No book influenced my attitude toward philosophy more than Wittgenstein's Blue Book. Here are a couple gems:
> The questions, "What is length?", "What is meaning?", "What is the number one?" etc., produce in us a mental cramp. We feel that we can't point to anything in reply to them and yet ought to point to something. (We are up against one of the great sources of philosophical bewilderment: we try to find a substance for a substantive.)

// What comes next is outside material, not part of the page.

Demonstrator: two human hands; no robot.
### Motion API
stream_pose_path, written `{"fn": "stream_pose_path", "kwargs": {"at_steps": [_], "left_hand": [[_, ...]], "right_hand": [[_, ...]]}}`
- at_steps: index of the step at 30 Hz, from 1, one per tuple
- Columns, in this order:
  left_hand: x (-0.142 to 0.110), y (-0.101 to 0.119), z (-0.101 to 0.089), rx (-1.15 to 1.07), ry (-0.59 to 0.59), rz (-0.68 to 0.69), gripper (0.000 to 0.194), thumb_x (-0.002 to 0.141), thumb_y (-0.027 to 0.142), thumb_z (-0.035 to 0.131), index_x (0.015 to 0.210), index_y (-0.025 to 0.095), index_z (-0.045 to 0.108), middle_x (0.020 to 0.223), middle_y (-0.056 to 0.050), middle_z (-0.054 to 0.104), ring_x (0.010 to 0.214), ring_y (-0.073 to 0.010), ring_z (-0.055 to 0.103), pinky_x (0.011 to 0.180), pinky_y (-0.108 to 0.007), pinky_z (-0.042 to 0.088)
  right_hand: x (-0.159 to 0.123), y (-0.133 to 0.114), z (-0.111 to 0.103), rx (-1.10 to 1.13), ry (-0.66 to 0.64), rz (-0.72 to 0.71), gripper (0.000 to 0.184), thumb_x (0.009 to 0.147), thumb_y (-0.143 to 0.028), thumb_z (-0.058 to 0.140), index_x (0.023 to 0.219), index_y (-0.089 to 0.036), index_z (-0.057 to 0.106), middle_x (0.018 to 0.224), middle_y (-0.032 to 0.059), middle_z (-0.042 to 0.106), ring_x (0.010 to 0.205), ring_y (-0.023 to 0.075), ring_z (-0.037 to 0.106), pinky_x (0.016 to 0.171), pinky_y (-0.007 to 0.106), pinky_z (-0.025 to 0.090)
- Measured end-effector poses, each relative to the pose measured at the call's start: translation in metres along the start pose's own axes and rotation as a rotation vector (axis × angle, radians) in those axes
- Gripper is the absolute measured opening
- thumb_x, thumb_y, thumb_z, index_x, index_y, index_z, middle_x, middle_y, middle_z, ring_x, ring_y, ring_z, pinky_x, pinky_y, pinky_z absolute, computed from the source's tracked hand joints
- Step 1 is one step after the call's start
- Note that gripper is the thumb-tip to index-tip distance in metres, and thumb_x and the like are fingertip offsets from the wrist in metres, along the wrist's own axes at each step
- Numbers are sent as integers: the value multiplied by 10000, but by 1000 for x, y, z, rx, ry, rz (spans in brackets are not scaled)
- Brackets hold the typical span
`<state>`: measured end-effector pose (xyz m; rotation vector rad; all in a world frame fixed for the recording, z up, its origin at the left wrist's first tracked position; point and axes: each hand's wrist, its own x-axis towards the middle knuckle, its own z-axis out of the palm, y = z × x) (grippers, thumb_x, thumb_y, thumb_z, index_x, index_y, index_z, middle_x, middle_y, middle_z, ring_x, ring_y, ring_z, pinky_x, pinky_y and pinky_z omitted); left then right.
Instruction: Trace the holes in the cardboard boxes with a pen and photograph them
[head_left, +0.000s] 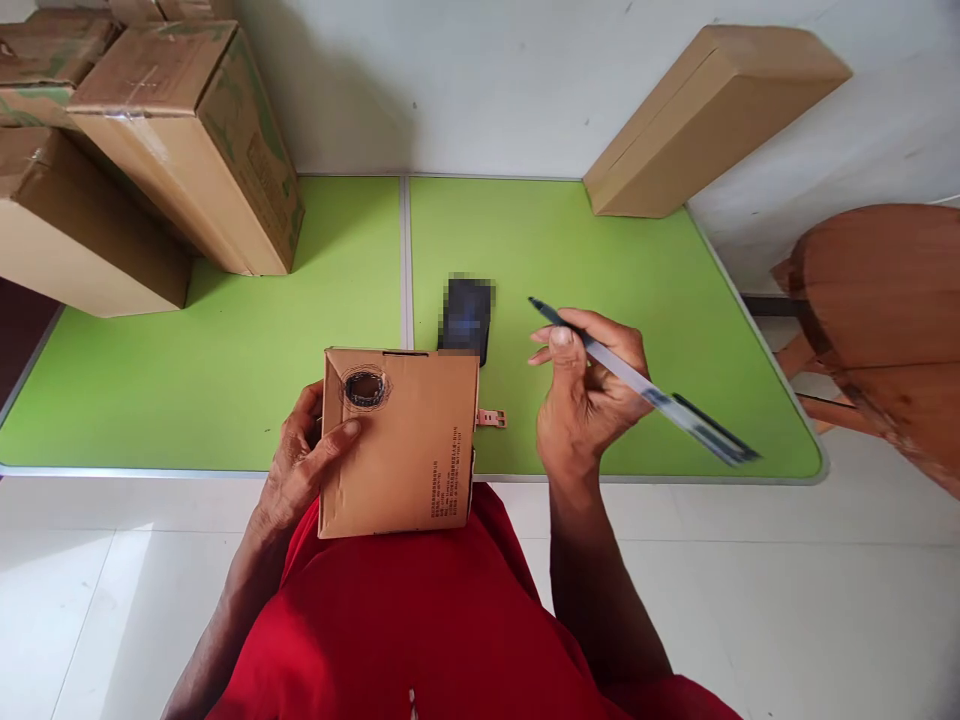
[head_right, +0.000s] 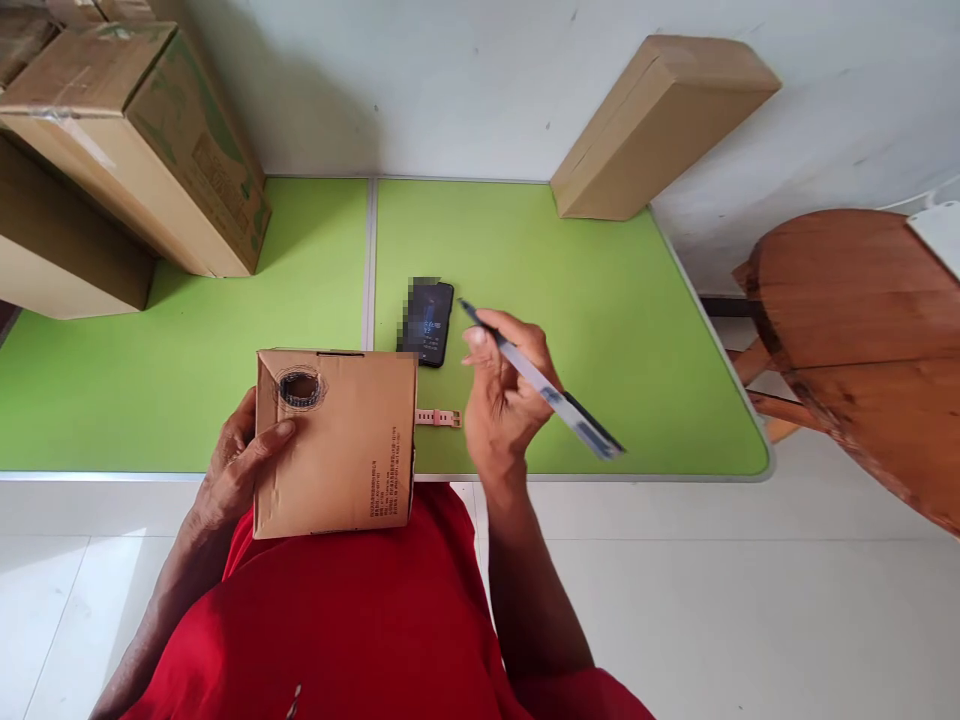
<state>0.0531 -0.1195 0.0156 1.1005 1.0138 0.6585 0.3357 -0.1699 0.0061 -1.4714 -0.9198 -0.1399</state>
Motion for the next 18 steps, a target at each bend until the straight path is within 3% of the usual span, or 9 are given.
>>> {"fn": "stream_pose_path", "kwargs": {"at_steps": [1,3,6,9,13,16,18], "left_hand": [[1,-1,-2,7,3,-2,591,880,575,875,1364,296,681,1372,-90,758,1180,-331,743,857,-381,611],[2,-3,-5,30,18,-8,593,874,589,872,1349,285,685,1364,-94,758,1155,-326,746,849,-379,605],[2,-3,-5,58,34,-17,639,857,611,876,1364,275,680,1381,-105,749,1155,-334,742,860,-386,603],[1,-1,-3,51,41,-18,669,833,630,887,1358,272,679,1349,-110,753,1149,-344,735,854,-390,604],[1,-2,-3,37,38,-8,608,848,610,882,1322,283,688,1278,-90,758,1155,-333,727,845,-368,599],[2,-4,-4,39,50,-14,611,829,618,890,1297,279,693,1279,-95,767,1129,-336,733,823,-368,603],[3,-5,-4,37,59,-21,618,813,626,897,1277,273,691,1284,-100,774,1119,-342,737,802,-367,606]], "right_hand": [[9,21,-7,-155,-69,-40,243,1120,-395,598,1222,-248,763,1070,75,766,904,236,764,774,416,654],[23,61,-21,-505,-436,-83,341,1125,-284,459,1253,-216,768,1144,132,736,1107,291,732,959,475,635],[33,97,-33,-664,-708,-59,418,1011,-94,452,1173,-222,816,1109,141,734,1131,319,689,969,449,604],[36,105,-33,-731,-818,-31,511,952,-11,437,1234,-206,816,1172,168,741,1162,339,651,989,446,572],[42,91,-32,-788,-891,29,596,958,22,385,1343,-193,786,1253,199,746,1236,362,608,1041,471,534],[45,71,-27,-807,-874,98,587,988,9,389,1422,-167,742,1289,212,740,1268,358,615,1086,478,525],[42,56,-13,-814,-827,164,468,1080,-104,426,1465,-92,692,1315,244,723,1254,353,646,1109,486,532]]}}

> The idea that in order to get clear about the meaning of a general term one had to find the common element in all its applications, has shackled philosophical investigation; for it has not only led to no result, but also made the philosopher dismiss as irrelevant the concrete cases, which alone could have helped him to understand the usage of the general term. When Socrates asks the question, “what is knowledge?” he does not even regard it as a preliminary answer to enumerate cases of knowledge. If I wished to find out what sort of thing arithmetic is, I should be very content indeed to have investigated the case of a finite cardinal arithmetic. For:
(a) this would lead me on to all the more complicated cases,
(b) a finite cardinal arithmetic is not incomplete, it has no gaps which are then filled in by the rest of arithmetic.
> Now I don't say that this is not possible. Only, putting it in this way immediately shows you that it need not happen. This, by the way, illustrates the method of philosophy.

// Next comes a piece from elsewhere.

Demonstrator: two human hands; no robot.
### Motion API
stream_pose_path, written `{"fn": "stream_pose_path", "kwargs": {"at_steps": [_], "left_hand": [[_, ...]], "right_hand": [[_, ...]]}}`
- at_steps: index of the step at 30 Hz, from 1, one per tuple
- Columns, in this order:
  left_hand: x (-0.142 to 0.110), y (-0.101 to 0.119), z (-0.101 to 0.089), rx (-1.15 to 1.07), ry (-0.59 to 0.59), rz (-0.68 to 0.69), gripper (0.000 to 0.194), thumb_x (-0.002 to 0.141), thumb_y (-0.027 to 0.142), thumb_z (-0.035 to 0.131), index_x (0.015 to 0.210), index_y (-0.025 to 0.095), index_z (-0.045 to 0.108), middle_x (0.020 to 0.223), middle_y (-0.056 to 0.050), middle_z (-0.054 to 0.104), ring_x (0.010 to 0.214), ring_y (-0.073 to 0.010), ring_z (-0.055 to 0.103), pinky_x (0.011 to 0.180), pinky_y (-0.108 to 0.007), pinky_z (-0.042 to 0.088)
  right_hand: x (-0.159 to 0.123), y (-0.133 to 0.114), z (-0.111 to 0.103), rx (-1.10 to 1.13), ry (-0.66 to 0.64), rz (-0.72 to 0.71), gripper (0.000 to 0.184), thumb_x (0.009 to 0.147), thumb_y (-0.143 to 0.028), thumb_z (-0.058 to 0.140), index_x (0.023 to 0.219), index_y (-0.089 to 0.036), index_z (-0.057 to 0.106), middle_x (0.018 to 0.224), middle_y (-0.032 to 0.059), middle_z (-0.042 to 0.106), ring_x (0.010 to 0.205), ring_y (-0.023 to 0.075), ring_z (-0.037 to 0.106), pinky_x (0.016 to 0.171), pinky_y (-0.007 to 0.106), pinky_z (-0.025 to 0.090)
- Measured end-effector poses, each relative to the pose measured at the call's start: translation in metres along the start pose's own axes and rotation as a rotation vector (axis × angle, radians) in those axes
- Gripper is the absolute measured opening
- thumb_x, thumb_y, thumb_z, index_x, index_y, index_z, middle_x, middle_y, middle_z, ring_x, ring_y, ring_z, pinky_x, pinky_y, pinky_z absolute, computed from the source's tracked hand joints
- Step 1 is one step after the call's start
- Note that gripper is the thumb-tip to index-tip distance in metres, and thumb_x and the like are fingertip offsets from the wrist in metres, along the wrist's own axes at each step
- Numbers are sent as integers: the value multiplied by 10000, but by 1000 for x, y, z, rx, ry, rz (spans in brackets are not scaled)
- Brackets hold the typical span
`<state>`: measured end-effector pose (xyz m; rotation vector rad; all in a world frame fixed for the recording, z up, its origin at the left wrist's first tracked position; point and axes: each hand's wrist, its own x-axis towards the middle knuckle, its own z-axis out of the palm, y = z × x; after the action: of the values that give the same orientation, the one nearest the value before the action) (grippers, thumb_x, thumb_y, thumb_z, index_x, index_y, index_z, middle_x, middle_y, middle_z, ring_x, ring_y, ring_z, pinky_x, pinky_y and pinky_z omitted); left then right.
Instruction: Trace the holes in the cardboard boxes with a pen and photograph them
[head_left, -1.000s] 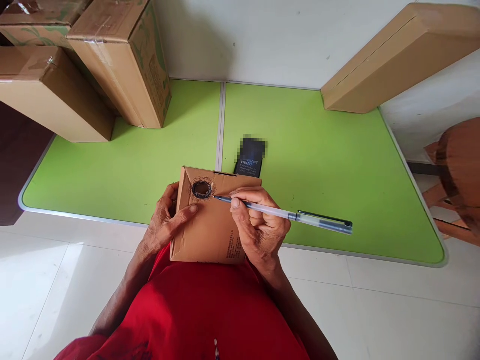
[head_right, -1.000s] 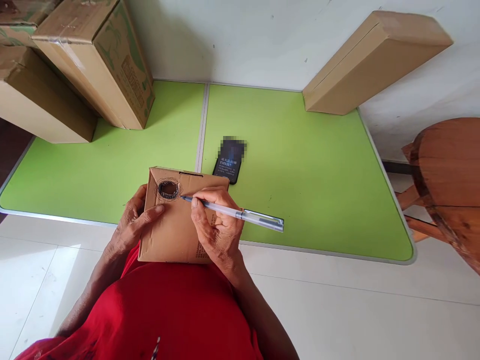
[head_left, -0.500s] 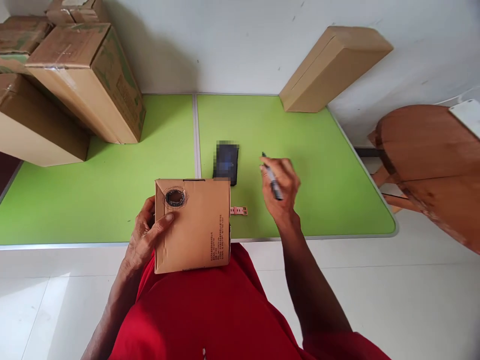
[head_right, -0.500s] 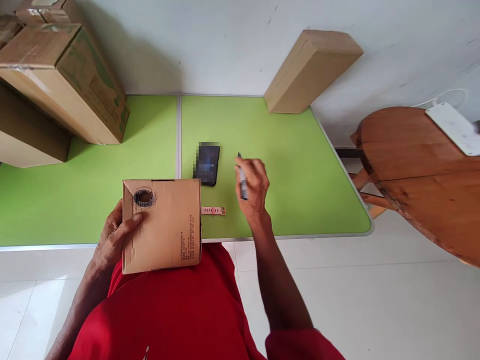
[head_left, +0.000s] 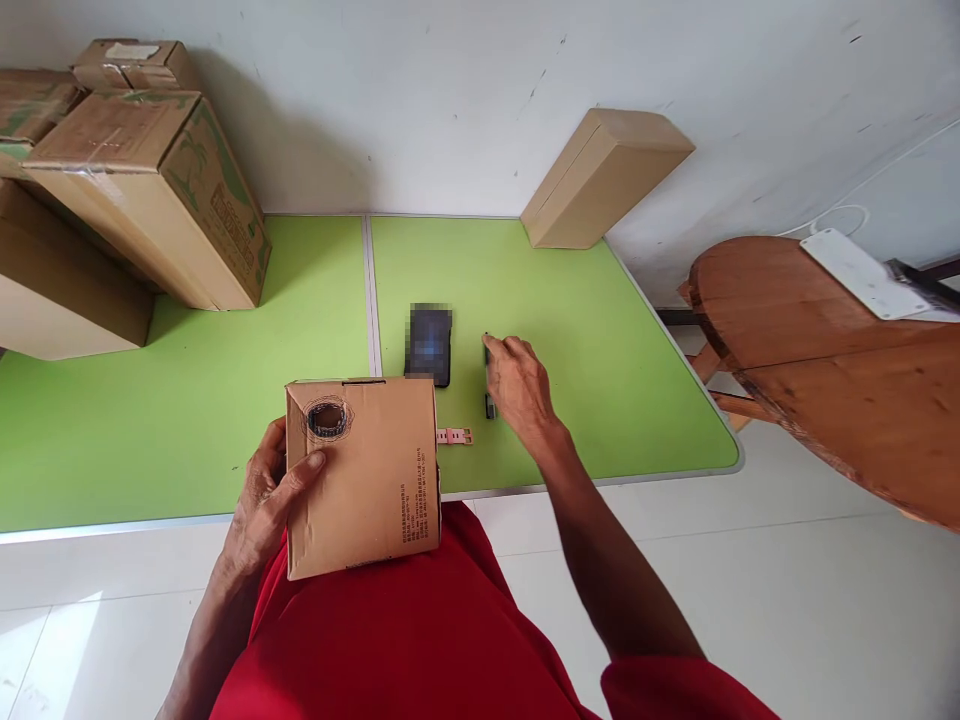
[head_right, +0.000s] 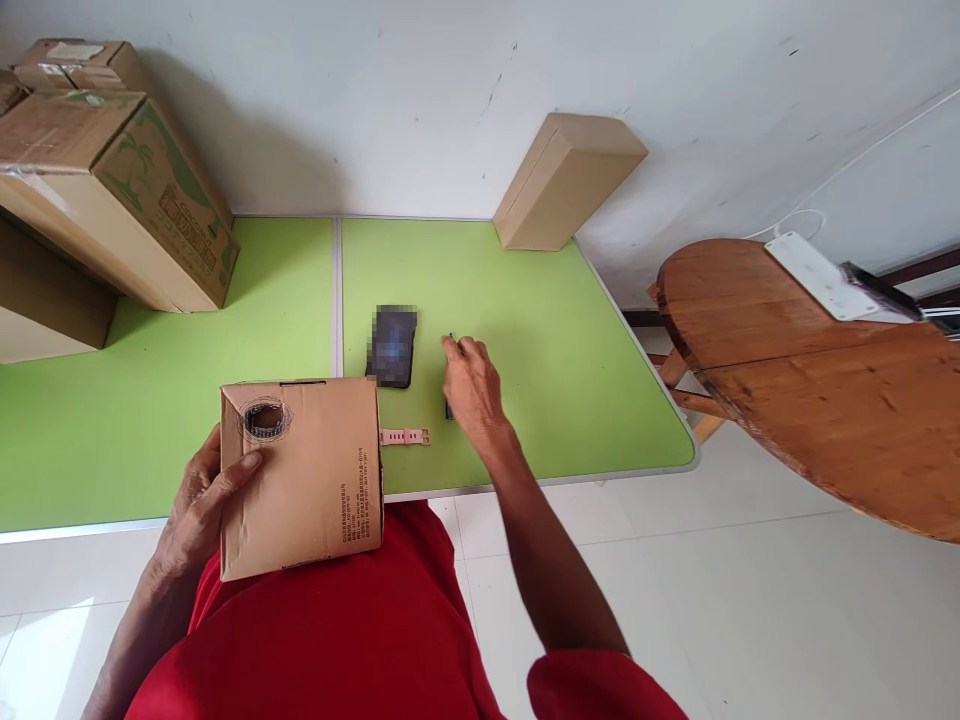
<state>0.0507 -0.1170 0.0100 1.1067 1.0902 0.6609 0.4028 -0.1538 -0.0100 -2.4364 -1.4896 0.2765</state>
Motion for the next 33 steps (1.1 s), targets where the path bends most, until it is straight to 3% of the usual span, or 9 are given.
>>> {"fn": "stream_pose_path", "kwargs": {"at_steps": [2,5,9,14,20,24,29,31,33], "left_hand": [[0,0,0,4,-3,-4,635,812,631,897,1285,265,684,1305,-109,770,1141,-349,737,802,-364,609],[-3,3,1,9,-11,2,660,823,632,891,1317,255,669,1317,-119,765,1145,-343,740,816,-364,615],[-6,7,1,10,-15,-5,675,836,632,887,1347,255,659,1328,-122,767,1158,-338,742,828,-362,613],[-4,4,-2,6,-12,4,668,830,636,889,1343,266,676,1305,-114,772,1149,-345,745,807,-361,601],[-5,4,-4,-25,2,1,670,812,635,898,1325,265,677,1322,-116,778,1152,-348,746,798,-352,601],[-9,8,-5,-23,52,-5,636,821,634,887,1294,255,691,1345,-118,771,1155,-343,741,804,-346,603],[-4,10,-5,-51,51,-45,683,758,622,933,1290,263,696,1240,-93,788,1013,-306,759,729,-336,612],[-1,12,-2,-59,36,-43,659,771,610,932,1281,268,692,1217,-80,782,986,-285,754,737,-330,613],[1,13,5,-38,19,-20,622,804,594,920,1280,267,689,1221,-78,774,1019,-283,751,777,-334,614]], "right_hand": [[3,-28,6,35,3,83,459,1137,-334,533,1437,-12,667,1315,285,710,1208,363,682,1078,501,565],[15,-70,21,84,-30,210,685,1014,-587,759,1329,16,675,1334,349,685,1227,434,678,989,541,608],[32,-96,32,152,-45,345,723,892,-481,901,1343,10,621,1423,401,615,1324,500,625,977,573,605],[35,-82,24,322,-47,404,721,782,-388,927,1322,-24,619,1384,357,670,1223,449,704,916,509,617],[27,-54,23,795,-143,356,353,728,-345,854,1000,-169,713,946,76,811,866,255,762,801,400,636],[2,-42,10,1135,-190,299,442,780,-439,790,1128,-183,697,1028,108,851,920,275,825,841,435,685],[-46,-45,-37,1671,-159,128,443,866,-429,843,1258,-264,719,1405,110,807,1084,283,832,817,440,717],[-61,-56,-56,1778,-215,16,436,905,-475,825,1283,-277,732,1363,107,824,1012,274,832,727,418,709],[-75,-72,-66,1806,-327,-58,519,997,-684,665,1287,-261,743,1257,135,847,924,283,828,662,427,696]]}}
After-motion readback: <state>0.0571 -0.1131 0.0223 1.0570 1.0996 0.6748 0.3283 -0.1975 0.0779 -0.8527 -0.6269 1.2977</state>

I love his attitude that people talk in the same kind of compulsive way that a squirrel stores nuts for the winter. Not to say it is mindless but that it isn’t rooted in philosophical consistency. Asking again and again “why” like Socrates doesn’t get to the truth it just gets us caught in circles.
Another unrelated Wittgenstein-ian point that I found enlightening in college is that in PL design you can’t design a language that stops people from writing incorrect programs. Statements can’t be correct as an inherent quality of their structure, they can only be correct in context of a goal.

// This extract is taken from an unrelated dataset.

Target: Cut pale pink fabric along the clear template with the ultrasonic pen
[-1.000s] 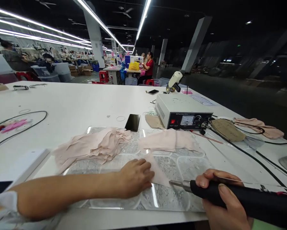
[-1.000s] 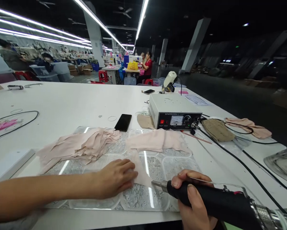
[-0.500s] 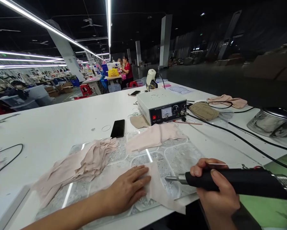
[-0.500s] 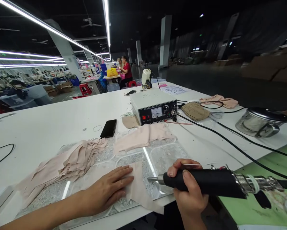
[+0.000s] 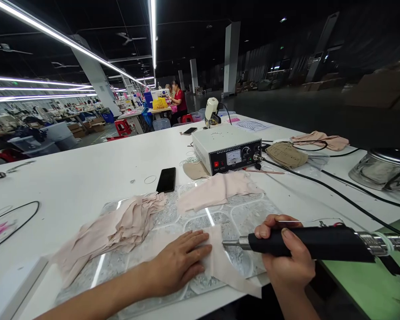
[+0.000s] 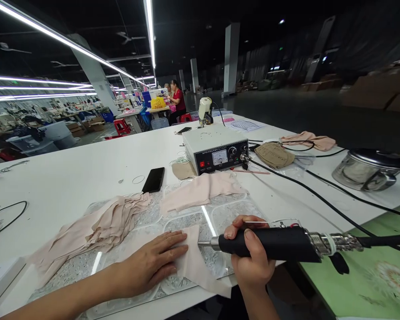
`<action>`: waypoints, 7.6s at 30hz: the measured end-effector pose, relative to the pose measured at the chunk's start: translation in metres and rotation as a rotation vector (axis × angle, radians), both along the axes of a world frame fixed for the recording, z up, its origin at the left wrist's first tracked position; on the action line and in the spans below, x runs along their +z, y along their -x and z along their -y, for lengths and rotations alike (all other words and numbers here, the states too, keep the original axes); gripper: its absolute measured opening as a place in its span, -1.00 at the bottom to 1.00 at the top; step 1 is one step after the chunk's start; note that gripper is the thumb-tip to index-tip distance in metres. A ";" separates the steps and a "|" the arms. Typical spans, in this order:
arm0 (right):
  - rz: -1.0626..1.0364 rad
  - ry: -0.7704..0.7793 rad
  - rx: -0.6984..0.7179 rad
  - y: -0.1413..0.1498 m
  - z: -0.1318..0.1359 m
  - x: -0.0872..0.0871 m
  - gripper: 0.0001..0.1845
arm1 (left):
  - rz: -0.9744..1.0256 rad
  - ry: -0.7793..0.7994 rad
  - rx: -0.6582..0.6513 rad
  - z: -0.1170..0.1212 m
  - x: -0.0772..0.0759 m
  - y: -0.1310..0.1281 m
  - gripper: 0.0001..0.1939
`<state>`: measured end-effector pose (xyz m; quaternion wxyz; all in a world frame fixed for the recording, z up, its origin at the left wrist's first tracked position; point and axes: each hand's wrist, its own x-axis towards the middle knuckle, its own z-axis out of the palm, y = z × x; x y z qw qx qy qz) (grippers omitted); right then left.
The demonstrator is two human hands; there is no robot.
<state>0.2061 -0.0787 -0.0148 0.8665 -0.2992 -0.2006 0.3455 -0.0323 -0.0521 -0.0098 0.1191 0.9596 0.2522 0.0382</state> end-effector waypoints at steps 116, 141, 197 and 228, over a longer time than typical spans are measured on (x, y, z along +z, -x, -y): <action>0.523 -0.083 -0.057 0.011 -0.017 0.000 -0.89 | 0.196 -0.209 -0.165 -0.025 -0.018 -0.027 -0.61; 0.412 -0.009 -0.070 0.005 -0.014 0.001 -0.91 | 0.230 -0.075 -0.131 -0.027 -0.021 -0.024 -0.58; 0.272 -0.047 0.172 -0.002 0.020 -0.004 -0.91 | 0.061 -0.023 -0.128 -0.023 0.009 -0.028 -0.55; 0.450 -0.104 -0.031 0.008 -0.026 -0.006 -0.93 | 0.073 0.061 -0.190 -0.023 0.009 -0.025 -0.50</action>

That was Socrates' point. He was asking questions to expose how brittle the claims of knowledge and certainty were. I do find it strange that Wittgenstein—a man who considered Kierkegaard (who wrote an entire book on irony and Socrates) as one of his favorite thinkers—seems not to have realized that Socrates' quest for a certain, clear meaning of a team was ironically intended to always finish unresolved. It makes me a bit curious what he took from Kierkegaard, who was every bit as much of an ironist, if Plato's rather blunt representations of Socratic irony alluded him.
Of course the irony is that Wittgenstein asks "why?" again and again like Socrates and for very much the same purpose (to show that it gets us caught in circles), thus representing even more ironic loops than the previous circles. Wittgenstein turns to philosophy to repudiate it and show as much to his students (show the fly out of the bottle), but in so doing he affirms a central Socratic lesson, but with far less irony. And I would say irony wins out: rather than quiet philosophy into therapy, Wittgenstein became the most influential 20th century philosopher who attracts by far the most published academic and popular commentary.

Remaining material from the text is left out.